At a military checkpoint on our way back out of the mountains, Dann and our driver are questioned intensely. I learn that the tinted windows in our van triggered concerns we were being kidnapped. The next day an army colonel, decked out in army fatigues, visits us at the PBCI office. His men wait outside.
We chat congenially until he leans in close and picks up a booklet from the table. It’s a PBCI training text. He has a request: “I have come here today to seek permission to use what is in this book to train our soldiers in peacekeeping. What you as a Mennonite Church do is far more effective at building and maintaining peace than the approach of the army.”

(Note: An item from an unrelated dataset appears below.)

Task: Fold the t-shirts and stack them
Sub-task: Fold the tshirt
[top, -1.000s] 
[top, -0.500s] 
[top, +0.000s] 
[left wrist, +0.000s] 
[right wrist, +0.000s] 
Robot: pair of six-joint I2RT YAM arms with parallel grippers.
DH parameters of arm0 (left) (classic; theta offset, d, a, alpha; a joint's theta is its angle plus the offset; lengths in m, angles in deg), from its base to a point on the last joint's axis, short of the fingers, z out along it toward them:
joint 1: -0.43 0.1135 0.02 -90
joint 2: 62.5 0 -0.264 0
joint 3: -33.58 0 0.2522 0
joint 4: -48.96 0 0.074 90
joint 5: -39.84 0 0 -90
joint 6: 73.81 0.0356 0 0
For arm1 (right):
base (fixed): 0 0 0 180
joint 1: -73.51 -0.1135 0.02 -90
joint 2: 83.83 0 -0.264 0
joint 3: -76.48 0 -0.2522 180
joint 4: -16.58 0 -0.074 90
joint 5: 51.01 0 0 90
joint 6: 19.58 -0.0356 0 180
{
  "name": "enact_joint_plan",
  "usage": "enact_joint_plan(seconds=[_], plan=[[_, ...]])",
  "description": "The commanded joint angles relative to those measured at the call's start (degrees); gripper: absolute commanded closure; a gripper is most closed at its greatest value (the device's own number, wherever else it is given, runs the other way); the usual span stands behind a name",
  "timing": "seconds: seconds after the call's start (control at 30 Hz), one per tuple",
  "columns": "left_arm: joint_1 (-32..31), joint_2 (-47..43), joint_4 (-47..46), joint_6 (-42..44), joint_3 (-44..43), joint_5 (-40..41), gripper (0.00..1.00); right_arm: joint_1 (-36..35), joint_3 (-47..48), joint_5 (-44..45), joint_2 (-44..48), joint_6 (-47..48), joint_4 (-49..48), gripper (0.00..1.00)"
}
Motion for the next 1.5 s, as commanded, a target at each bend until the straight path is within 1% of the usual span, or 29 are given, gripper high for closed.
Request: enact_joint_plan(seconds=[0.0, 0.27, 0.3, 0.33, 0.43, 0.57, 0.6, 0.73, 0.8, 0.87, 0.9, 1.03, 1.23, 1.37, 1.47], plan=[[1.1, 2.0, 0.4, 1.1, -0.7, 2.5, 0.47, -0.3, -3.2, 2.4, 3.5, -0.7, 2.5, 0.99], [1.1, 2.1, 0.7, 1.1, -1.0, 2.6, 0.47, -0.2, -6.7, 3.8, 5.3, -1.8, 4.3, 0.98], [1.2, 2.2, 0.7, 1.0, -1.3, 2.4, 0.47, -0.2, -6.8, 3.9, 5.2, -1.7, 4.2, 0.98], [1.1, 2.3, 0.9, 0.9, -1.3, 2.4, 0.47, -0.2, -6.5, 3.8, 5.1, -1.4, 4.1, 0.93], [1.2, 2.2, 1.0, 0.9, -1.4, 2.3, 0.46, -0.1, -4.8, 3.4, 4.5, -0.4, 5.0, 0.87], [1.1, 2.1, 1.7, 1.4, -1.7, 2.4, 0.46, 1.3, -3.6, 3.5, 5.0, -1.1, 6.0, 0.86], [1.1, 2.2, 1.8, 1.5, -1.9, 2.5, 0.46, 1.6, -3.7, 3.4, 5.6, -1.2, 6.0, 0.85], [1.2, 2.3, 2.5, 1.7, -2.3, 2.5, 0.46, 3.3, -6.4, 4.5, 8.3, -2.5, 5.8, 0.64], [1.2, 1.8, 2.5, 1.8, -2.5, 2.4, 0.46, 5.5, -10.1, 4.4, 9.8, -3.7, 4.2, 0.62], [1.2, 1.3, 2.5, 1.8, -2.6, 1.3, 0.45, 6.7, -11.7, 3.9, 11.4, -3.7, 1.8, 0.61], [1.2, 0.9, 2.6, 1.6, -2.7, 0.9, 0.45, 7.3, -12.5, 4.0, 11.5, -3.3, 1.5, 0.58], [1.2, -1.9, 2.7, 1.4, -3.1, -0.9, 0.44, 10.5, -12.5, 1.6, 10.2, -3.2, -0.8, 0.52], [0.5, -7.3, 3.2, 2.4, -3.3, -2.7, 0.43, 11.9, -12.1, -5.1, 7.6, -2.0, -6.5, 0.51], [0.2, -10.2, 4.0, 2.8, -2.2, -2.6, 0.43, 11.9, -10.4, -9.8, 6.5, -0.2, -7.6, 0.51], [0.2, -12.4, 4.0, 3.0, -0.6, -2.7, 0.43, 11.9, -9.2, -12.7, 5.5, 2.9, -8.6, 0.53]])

Many wise men and women did the heavy lifting in developing the booklet, drawing on the peace teachings of Menno Simons and Jesus. The teaching is a gift to the church. Now it is a gift to the world.
Japan and Thailand
I head to Japan and Thailand in January 2023, the last leg of my six-month pilgrimage. In Thailand I join a Mennonite Church (MC) Canada learning tour focused on the work of International Witness workers Tom and Christine Poovong. They’ve established the Friends of Grace network, a rapidly growing group of churches hungry to learn about Anabaptist principles. We’ve brought a suitcase full of translated copies of Palmer Becker’s book, Anabaptist Essentials. Menno is here, too.
In Japan, I meet Menno again. Witness workers Gerald and Rie Neufeld from Canada take me to the Tokyo Anabaptist Centre, and into an unlit, unheated room that houses its library. We poke around with flashlights.
High up on a shelf I spy a large, fat book. Could it be? I open the cover, astonished to read its title in German Gothic Script: Martyrs Mirror. It is a leather-bound 1814 edition.
MC Canada has had a long relationship with Mennonites in and around Tokyo, but perhaps Menno Simons has been here longer.
My mind races back to the Haarlem Mennonite Church in the Netherlands. I preached there two days after my visit to Pingjum. At the Haarlem church, three members showed me their ancient leather-bound copy of the same Anabaptist classic I saw in Tokyo. I was overwhelmed. In that moment, the work suddenly shrunk down to one huge intercultural Mennonite family.
These past months, I followed in the footsteps of the many faithful, some who gave their lives. I found evidence of Menno Simons everywhere, even some “relics,” in a sense. More importantly, in every place I went, I found the Spirit of God we have come to know in Jesus Christ.
As I wish I could ask Menno what he thinks about his teachings filtering down to all these people I also want to ask what we as Mennonites in Canada are doing in our own neighbourhoods to extend the peace of Jesus Christ as Menno and many others have done so courageously.
Doug Klassen is Executive Minister of Mennonite Church Canada, based in Winnipeg.
For discussion
1. If you were making a faith pilgrimage, what significant place would you choose to visit? How would you travel there? What would you hope to do or learn there?
2. Doug Klassen tells the story of a former rebel commander who became a Mennonite pastor. How is this story similar to that of Menno Simons? How is it different?
3. What do you find most amazing about the believers of the Meserete Kristos Church in Ethiopia?
4. What are some lessons we could learn from the Peacebuilders Community Inc. in the Philippines?
5. What are Mennonites in Canada doing to “extend the peace of Jesus Christ”? What should we be doing?